Tag Archives: children’s literature

Well, Bless My Soul

So. It sure has been a long time since I’ve blogged!

Full transparency, I’m mostly popping back on here because I’m getting up on the ol’ querying horse again, and if anyone actually follows up on the “you can find me online” paragraph, I don’t want them to think that I died a year and a half ago and they’re receiving queries from a ghost. (Although that would be a decent marketing angle …) I feel like 2020 either made people become even more terminally online or made them abandon the internet entirely; somehow, I think I managed to do both? But yeah, sharing my thoughts with the world lost a bit of its appeal due to *all-encompassing gesture*. I do, however, still exist, and I’ve got some updates:

  • I passed my qualifying exams and my dissertation proposal hearing, so I’m a PhD ~*~candidate~*~ now. Living that ABD life by waiting impatiently for my IRB proposal to be processed so I can begin my dissertation research.
  • As previously mentioned, I’m now querying middle-grade story (aka SKY CHILD). Appreciate your thoughts and prayers, etc.
  • I’m working on a new YA manuscript tentatively titled OUR NECROPOLIS. I’m attempting some very fancy POV tricks that half the time are super fun and the other half make me want to pitch my laptop out the window.
    • I love it.
  • And finally, the best update and the saving grace of my personal 2020: Turns Out I’m Bi! Who knew? Not me! Even better, turns out that I have excellent taste in women as evidenced by my wonderful, wonderful girlfriend.
    • Happy belated Pride!

So that brings us back to this blog post. I feel like half the posts on this site are me making plans for what I’m going to write on here and then not doing it, so I’ll refrain from that this time. Instead, I want to talk about hobbies, passion, creativity, and productivity – and how this past year has shifted my mindset about all of them.

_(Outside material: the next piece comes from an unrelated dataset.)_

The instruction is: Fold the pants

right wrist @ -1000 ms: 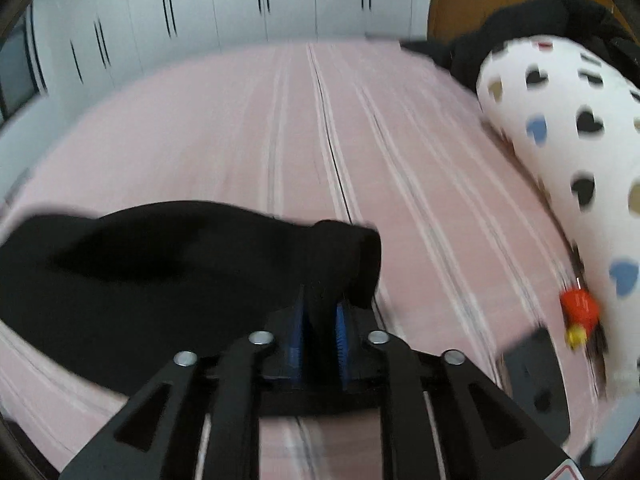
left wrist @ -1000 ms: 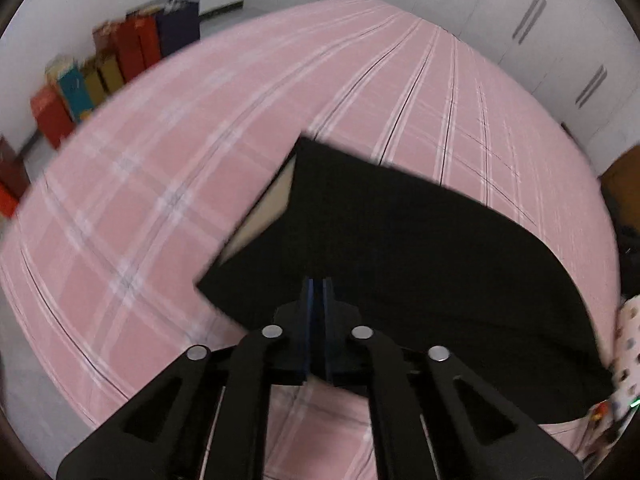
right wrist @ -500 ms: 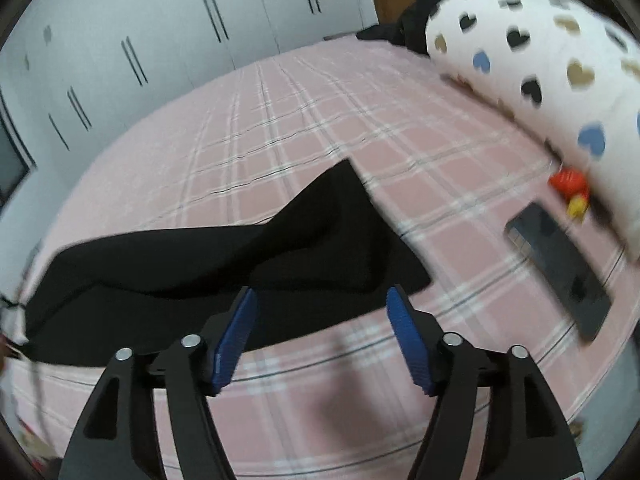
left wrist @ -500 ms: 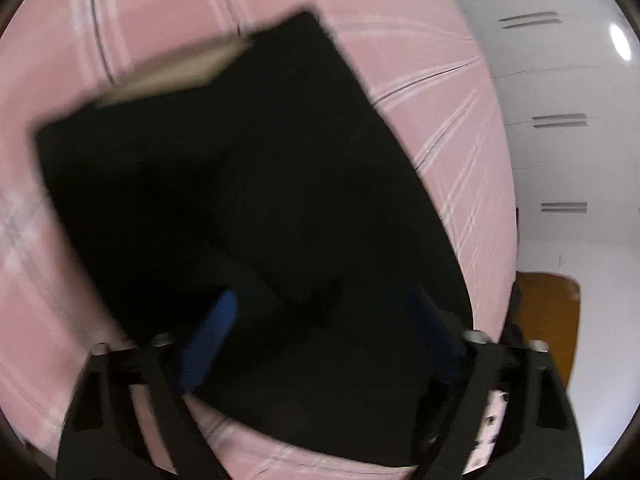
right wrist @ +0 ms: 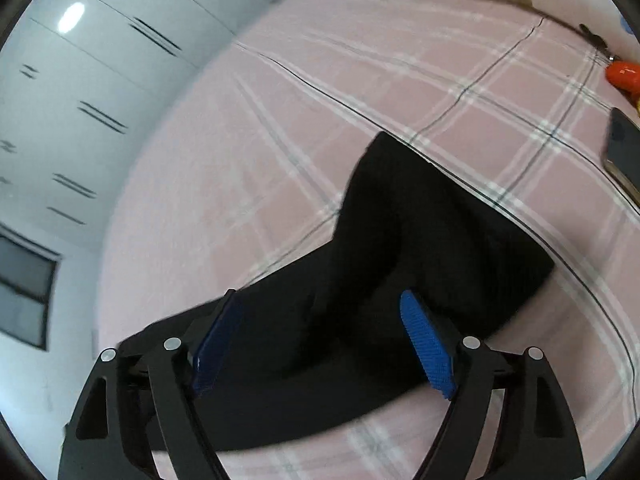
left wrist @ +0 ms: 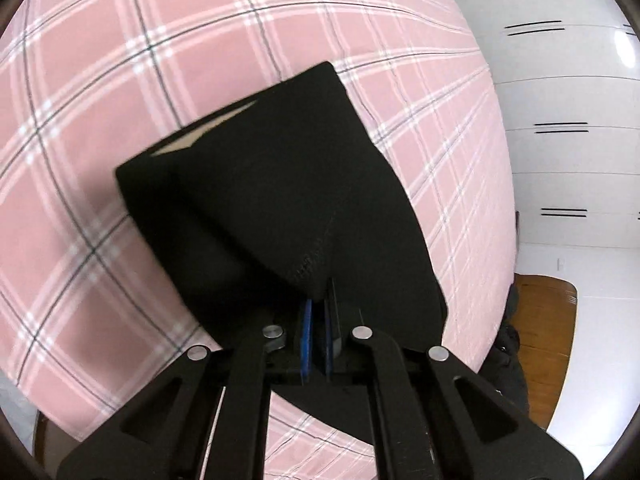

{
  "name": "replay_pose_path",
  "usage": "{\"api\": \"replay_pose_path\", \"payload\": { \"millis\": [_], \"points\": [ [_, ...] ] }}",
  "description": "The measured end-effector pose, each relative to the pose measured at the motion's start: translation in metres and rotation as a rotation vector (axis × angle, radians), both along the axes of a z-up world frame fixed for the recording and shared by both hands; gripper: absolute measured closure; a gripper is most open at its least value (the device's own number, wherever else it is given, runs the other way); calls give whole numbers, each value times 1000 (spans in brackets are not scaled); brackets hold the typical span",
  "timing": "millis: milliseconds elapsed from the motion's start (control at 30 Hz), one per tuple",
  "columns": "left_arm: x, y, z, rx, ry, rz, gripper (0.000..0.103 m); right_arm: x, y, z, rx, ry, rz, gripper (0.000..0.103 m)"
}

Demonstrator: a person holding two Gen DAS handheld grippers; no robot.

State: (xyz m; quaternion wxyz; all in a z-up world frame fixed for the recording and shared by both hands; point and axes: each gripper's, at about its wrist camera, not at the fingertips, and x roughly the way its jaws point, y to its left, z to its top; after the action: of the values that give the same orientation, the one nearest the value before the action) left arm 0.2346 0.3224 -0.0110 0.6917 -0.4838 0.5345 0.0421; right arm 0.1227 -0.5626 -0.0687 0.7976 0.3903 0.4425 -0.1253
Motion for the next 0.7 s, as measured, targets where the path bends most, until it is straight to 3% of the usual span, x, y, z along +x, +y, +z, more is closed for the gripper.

2020 was the least creative year of my adult life. It wasn’t the least productive; see above bullet point about exams. I read a truly outrageous amount of academic literature and produced painstakingly planned, drafted, and reworked exam papers – and I did a damn good job, if I do say so myself. But after mid-March, I wrote very little fiction. Once a habitual early riser, my quarantine sleep schedule shifted to accommodate the hours of mindless YouTube I’d watch until I was exhausted enough to sleep without lying awake thinking about the state of the world. I’d then wake up later in the morning than I had since college, mad at myself for “wasting” valuable daylight time. (I still haven’t successfully pushed this schedule back to where it was in the Before Times.)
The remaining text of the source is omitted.